In 1956, M, King Hubbert told a meeting of the American Petroleum Institute that the crude oil (petroleum) production of the United States would reach its peak, and start to go downhill in 1970. This is exactly what happened. (See graph of U.S. oil production on the right.) King Hubbert used data that had been gathered earlier in 1956 by Wallace Pratt, a leader in the petroleum industry at that time. Pratt had asked each of the most knowledgeable 25 men in the petroleum business this question, “How much recoverable oil remains underground in the United States?” Their estimates ranged from a low of 145 billion barrels to a high of 200 billion barrels. This estimated range was virtually the unanimous view of the industry at that time.
So it would seem that it is possible to make good predictions regarding future oil production even when there are large uncertainties in the data. The large uncertainties turn out to be unimportant because of a particular pattern that characterizes change in fossil fuel production.

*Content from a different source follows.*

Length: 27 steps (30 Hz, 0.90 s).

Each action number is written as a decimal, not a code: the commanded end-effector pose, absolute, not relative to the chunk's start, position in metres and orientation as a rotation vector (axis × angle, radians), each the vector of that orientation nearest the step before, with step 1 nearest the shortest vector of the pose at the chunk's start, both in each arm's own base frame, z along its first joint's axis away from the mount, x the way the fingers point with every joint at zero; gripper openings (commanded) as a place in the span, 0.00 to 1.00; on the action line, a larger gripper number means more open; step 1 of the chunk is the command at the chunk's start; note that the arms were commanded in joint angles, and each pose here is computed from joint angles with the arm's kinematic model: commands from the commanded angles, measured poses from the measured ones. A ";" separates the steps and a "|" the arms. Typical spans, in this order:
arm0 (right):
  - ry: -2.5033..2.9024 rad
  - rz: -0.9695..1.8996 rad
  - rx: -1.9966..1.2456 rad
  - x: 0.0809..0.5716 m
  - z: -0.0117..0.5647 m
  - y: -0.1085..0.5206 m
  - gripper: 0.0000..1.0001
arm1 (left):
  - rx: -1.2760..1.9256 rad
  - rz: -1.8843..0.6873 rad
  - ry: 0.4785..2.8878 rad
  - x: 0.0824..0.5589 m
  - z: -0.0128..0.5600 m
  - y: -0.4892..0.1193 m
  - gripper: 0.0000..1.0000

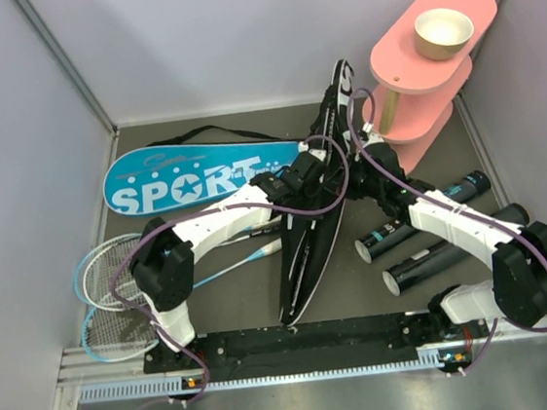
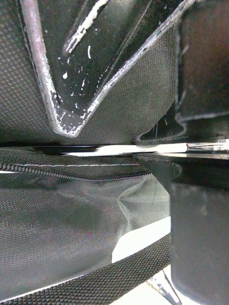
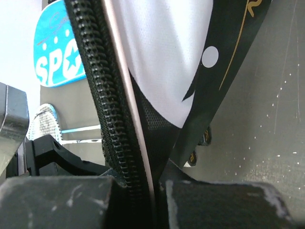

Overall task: Pack up the badminton gear
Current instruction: Place the racket in the racket bag.

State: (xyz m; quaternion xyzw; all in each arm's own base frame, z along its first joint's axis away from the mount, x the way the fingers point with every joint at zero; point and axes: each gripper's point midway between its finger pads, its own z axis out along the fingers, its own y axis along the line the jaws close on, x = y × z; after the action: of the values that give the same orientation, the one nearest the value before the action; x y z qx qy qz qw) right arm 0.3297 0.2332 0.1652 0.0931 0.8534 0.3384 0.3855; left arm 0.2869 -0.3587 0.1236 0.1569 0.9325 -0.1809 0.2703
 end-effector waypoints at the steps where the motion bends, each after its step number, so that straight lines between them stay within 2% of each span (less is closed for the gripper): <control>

It does not matter whether we are talking about crude oil (petroleum), or coal, or natural gas; and it does not matter whether we are talking about a single oil well, a single coal mine, a whole oil or gas field, a complete stratum of coal, an entire state, a nation, or the whole earth. When each of these different cases is considered from the moment of discovery to the time of total depletion, fossil fuel production tends to follow the same general pattern: an approximate bell curve. Here are a few examples: below left – Texas oil production, which peaked in 1972: Hubbert’s 1956 prediction for Texas is the green bell curve. Below right – Texas natural gas production which also peaked in 1972.
Below left – UK coal production, which peaked in 1932; and below right – European natural gas production, which mostly peaked in 2001. Norwegian gas peaked in 2009.

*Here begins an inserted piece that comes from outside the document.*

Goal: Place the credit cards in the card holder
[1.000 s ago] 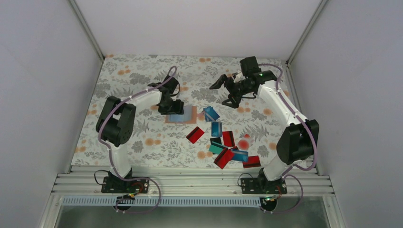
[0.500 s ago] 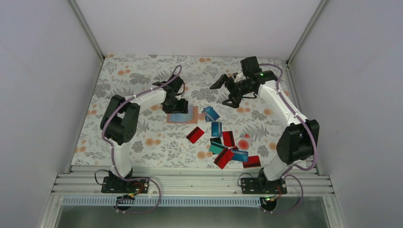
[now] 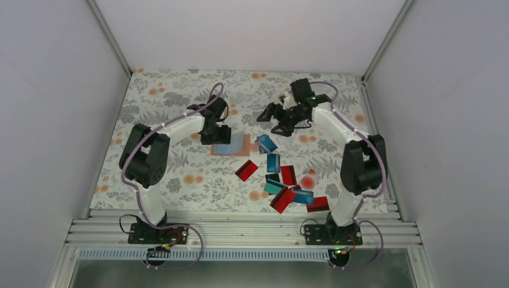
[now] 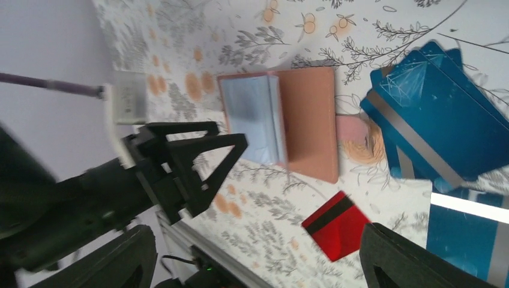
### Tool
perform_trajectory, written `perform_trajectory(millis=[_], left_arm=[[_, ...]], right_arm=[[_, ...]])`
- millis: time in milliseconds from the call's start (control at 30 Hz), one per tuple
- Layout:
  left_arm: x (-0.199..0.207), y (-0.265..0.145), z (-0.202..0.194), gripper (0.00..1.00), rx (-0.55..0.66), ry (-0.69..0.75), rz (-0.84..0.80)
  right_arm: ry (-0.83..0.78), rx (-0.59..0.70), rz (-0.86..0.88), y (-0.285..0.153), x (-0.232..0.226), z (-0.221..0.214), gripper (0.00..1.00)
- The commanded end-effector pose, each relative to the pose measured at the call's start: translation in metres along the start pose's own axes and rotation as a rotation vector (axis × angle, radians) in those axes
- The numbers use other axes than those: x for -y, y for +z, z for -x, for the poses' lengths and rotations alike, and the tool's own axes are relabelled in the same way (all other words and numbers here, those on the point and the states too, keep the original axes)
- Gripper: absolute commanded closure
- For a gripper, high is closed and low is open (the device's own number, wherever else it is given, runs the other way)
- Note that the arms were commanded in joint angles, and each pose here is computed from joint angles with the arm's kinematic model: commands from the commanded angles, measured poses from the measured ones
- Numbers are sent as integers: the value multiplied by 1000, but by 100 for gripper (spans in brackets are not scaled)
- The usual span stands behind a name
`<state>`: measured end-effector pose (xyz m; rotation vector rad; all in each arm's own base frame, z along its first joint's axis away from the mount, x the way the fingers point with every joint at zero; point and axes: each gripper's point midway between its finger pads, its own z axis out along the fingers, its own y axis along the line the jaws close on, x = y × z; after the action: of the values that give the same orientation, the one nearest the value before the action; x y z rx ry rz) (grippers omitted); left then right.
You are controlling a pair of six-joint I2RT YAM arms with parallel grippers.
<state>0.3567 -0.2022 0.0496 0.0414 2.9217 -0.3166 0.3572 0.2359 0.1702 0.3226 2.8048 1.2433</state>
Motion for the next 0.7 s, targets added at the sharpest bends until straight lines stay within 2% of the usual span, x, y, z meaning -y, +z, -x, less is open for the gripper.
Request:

Below left – oil production curve for Alaska North Slope. Below center – oil production curves for various nations of the world: the U.S. peaked in 1970, North Sea peaked in 2001. The red graph line represents total world production on a different scale. Below right – world oil production. Can you guess the year that world procuction peaked?

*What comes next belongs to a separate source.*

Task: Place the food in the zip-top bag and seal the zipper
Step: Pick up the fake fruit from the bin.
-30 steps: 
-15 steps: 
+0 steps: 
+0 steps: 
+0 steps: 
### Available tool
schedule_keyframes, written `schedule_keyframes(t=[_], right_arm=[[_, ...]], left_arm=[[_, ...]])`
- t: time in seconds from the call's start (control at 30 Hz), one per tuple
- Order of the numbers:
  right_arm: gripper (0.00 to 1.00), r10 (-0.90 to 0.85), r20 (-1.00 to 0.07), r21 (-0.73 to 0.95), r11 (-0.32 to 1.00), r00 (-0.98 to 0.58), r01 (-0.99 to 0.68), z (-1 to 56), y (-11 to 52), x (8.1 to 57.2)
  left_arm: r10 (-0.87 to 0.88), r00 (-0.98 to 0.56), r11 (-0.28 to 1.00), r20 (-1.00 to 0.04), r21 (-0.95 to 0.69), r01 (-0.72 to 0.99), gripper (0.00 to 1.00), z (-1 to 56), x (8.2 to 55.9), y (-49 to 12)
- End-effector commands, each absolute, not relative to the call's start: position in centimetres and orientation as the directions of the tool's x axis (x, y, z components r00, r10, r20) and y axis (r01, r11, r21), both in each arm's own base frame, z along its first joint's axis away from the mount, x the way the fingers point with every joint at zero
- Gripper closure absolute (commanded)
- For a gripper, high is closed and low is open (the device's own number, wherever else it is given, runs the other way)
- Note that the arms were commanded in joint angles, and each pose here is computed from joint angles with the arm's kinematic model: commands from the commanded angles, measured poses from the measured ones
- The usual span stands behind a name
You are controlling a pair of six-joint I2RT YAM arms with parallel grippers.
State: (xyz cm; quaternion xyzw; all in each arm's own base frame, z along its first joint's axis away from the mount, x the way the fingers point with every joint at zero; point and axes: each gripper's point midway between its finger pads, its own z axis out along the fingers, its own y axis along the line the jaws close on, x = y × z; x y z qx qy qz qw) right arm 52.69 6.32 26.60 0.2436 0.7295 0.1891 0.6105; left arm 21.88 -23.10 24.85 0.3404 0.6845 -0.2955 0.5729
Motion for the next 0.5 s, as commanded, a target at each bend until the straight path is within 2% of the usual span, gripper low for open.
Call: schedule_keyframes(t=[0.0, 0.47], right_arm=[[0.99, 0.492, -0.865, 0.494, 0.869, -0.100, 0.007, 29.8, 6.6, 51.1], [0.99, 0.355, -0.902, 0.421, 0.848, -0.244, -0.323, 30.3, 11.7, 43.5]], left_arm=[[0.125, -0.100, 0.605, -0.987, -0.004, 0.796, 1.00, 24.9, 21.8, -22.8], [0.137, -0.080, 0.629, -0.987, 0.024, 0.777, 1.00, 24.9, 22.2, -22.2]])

Hubbert Peak Theory uses the professionally estimated total reserve for a given quantity of fossil fuel –say the estimated total of all natural gas still underground in Azerbaijan – to construct a bell curve with an area equal to that quantity. Data from the first few years of operation is used to determine the initial starting point and slope of the bell curve. This is all that is needed to determine approximately when the production from that particular reserve will peak, and when it will terminate. By now, this process has been used thousands of times for thousands of different fossil fuel reserves. It is highly respected in the fossil fuel energy industry, and –within certain limits- it is considered to be quite reliable.
Which all comes down to this: we are going to run out of carbon-based fuel; and we are going to run out of oil sooner rather than later. It does not make sense for us to continue to be so very dependent on oil. If we continue to do this without proper preparation, when the oil runs out, civilization as we know it will come to an end. We need a viable alternative, and that may well be the Polywell.